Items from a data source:
┌──
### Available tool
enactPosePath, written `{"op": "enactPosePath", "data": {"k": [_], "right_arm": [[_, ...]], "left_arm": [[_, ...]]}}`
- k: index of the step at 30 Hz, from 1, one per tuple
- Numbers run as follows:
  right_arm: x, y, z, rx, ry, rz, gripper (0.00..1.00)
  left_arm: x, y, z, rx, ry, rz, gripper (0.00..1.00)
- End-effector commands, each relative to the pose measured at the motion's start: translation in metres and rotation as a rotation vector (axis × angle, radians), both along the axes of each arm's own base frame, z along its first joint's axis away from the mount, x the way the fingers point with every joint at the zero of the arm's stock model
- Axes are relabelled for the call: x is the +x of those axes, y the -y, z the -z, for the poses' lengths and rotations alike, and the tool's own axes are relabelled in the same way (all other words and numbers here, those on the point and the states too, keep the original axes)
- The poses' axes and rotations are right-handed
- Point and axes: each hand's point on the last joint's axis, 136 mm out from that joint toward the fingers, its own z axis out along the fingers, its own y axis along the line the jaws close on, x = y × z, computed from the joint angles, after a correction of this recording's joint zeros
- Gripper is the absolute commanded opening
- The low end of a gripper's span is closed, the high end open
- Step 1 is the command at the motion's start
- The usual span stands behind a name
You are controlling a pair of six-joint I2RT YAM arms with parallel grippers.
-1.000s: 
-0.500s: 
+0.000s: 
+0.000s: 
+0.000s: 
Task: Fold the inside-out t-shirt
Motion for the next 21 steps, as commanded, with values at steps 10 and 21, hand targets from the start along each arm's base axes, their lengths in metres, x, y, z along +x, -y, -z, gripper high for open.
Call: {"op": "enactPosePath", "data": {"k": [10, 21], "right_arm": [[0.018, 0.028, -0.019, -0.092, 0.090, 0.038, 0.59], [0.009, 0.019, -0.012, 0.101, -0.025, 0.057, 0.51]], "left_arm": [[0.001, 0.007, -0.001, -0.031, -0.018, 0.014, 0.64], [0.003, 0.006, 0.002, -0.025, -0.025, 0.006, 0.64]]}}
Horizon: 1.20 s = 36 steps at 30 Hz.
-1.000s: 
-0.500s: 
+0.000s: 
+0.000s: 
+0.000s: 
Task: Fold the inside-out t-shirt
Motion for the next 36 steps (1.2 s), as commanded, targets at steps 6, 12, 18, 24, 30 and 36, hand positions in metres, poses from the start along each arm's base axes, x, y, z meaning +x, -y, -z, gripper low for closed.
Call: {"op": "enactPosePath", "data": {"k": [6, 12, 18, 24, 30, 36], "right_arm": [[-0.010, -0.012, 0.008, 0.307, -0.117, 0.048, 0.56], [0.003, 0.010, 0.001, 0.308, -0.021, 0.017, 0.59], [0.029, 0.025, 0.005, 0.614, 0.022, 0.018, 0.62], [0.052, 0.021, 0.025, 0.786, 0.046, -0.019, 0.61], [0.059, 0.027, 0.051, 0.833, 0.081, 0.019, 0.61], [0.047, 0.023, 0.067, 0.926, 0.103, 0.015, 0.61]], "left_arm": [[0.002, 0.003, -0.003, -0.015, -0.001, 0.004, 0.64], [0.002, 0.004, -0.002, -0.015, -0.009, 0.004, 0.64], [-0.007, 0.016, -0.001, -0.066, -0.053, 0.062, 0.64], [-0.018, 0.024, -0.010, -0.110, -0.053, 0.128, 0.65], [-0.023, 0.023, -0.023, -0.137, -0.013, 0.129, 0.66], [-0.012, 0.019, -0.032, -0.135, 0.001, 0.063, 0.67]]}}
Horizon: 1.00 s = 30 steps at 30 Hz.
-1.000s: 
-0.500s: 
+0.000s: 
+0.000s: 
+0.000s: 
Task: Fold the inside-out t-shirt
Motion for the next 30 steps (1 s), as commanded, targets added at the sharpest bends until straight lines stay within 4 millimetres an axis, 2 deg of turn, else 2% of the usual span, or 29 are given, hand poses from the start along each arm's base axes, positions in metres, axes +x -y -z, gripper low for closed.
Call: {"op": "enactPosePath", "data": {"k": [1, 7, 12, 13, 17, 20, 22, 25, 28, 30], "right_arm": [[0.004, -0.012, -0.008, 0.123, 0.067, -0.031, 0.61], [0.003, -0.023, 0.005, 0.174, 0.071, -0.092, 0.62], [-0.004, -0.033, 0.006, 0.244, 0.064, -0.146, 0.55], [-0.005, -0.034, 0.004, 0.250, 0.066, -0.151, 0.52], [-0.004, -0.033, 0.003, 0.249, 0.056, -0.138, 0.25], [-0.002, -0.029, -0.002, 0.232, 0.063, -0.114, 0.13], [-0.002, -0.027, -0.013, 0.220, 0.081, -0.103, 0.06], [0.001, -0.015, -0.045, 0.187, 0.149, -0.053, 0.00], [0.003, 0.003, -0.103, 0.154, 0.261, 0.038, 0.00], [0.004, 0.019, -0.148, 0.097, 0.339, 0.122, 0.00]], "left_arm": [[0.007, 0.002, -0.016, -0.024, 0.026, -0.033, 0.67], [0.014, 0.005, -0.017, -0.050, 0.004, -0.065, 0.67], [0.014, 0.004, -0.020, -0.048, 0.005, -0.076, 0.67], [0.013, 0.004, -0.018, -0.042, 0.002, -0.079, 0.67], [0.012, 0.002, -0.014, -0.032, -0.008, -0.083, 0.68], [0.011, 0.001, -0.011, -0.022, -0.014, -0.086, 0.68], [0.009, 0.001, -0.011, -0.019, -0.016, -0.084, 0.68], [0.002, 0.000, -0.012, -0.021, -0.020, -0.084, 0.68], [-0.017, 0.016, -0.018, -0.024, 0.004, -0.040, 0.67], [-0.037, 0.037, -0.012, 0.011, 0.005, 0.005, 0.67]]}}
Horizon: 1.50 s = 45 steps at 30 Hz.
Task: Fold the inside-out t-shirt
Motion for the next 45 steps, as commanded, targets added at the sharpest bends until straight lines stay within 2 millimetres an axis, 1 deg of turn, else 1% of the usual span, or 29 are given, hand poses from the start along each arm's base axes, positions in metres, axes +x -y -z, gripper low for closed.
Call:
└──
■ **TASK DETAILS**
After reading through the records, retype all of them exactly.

■ **EXERCISE OUTPUT**
### Available tool
enactPosePath, written `{"op": "enactPosePath", "data": {"k": [_], "right_arm": [[_, ...]], "left_arm": [[_, ...]]}}`
- k: index of the step at 30 Hz, from 1, one per tuple
- Numbers run as follows:
  right_arm: x, y, z, rx, ry, rz, gripper (0.00..1.00)
  left_arm: x, y, z, rx, ry, rz, gripper (0.00..1.00)
- End-effector commands, each relative to the pose measured at the motion's start: translation in metres and rotation as a rotation vector (axis × angle, radians), both along the axes of each arm's own base frame, z along its first joint's axis away from the mount, x the way the fingers point with every joint at the zero of the arm's stock model
- Axes are relabelled for the call: x is the +x of those axes, y the -y, z the -z, for the poses' lengths and rotations alike, and the tool's own axes are relabelled in the same way (all other words and numbers here, those on the point and the states too, keep the original axes)
- The poses' axes and rotations are right-handed
- Point and axes: each hand's point on the last joint's axis, 136 mm out from that joint toward the fingers, its own z axis out along the fingers, its own y axis along the line the jaws close on, x = y × z, computed from the joint angles, after a correction of this recording's joint zeros
- Gripper is the absolute commanded opening
- The low end of a gripper's span is closed, the high end open
- Step 1 is the command at the motion's start
- The usual span stands behind a name
You are controlling a pair of six-joint I2RT YAM arms with parallel grippers.
-1.000s: 
-0.500s: 
+0.000s: 
+0.000s: 
+0.000s: 
Task: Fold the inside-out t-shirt
Motion for the next 21 steps, as commanded, with values at steps 10 and 21, hand targets from the start along each arm's base axes, their lengths in metres, x, y, z along +x, -y, -z, gripper high for open.
Call: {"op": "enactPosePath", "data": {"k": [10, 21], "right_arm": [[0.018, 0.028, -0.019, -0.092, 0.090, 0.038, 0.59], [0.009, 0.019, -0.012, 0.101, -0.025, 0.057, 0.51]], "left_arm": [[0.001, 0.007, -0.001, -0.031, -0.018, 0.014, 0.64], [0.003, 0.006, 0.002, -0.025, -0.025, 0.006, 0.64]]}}
Horizon: 1.20 s = 36 steps at 30 Hz.
-1.000s: 
-0.500s: 
+0.000s: 
+0.000s: 
+0.000s: 
Task: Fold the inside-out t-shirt
Motion for the next 36 steps (1.2 s), as commanded, targets at steps 6, 12, 18, 24, 30 and 36, hand positions in metres, poses from the start along each arm's base axes, x, y, z meaning +x, -y, -z, gripper low for closed.
Call: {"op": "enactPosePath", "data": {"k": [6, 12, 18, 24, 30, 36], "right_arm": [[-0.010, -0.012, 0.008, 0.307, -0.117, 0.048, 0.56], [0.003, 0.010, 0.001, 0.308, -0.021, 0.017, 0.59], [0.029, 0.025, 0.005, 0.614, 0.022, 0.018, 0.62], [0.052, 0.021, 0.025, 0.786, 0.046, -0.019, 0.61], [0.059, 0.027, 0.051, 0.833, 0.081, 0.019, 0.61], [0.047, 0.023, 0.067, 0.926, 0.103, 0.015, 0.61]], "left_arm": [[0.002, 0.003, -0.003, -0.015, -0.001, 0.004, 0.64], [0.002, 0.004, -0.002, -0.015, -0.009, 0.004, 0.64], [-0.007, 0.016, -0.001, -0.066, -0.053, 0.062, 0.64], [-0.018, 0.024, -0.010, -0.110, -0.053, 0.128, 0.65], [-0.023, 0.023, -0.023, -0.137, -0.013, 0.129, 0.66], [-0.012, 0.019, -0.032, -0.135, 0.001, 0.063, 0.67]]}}
Horizon: 1.00 s = 30 steps at 30 Hz.
-1.000s: 
-0.500s: 
+0.000s: 
+0.000s: 
+0.000s: 
Task: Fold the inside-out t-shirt
Motion for the next 30 steps (1 s), as commanded, targets added at the sharpest bends until straight lines stay within 4 millimetres an axis, 2 deg of turn, else 2% of the usual span, or 29 are given, hand poses from the start along each arm's base axes, positions in metres, axes +x -y -z, gripper low for closed.
Call: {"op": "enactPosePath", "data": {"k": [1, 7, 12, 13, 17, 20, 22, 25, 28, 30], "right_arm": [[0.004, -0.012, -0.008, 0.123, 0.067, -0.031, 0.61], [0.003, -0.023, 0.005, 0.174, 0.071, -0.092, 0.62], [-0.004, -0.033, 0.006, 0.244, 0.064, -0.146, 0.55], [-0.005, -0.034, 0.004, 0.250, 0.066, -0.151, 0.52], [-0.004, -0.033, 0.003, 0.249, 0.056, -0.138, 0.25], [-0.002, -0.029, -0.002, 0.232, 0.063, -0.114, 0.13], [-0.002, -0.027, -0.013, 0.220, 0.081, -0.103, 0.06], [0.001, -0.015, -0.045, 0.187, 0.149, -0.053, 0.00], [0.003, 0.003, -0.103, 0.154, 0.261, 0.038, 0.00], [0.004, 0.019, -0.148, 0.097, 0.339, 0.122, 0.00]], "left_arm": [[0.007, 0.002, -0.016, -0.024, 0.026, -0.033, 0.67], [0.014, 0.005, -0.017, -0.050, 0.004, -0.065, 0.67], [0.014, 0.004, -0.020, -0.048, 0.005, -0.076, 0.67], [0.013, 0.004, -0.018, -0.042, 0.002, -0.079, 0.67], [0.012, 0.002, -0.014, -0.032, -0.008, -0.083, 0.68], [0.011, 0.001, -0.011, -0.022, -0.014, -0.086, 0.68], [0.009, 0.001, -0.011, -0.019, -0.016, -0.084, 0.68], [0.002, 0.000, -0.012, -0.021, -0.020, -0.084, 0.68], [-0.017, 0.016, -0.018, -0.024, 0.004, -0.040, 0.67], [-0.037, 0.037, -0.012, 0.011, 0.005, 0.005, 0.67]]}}
Horizon: 1.50 s = 45 steps at 30 Hz.
Task: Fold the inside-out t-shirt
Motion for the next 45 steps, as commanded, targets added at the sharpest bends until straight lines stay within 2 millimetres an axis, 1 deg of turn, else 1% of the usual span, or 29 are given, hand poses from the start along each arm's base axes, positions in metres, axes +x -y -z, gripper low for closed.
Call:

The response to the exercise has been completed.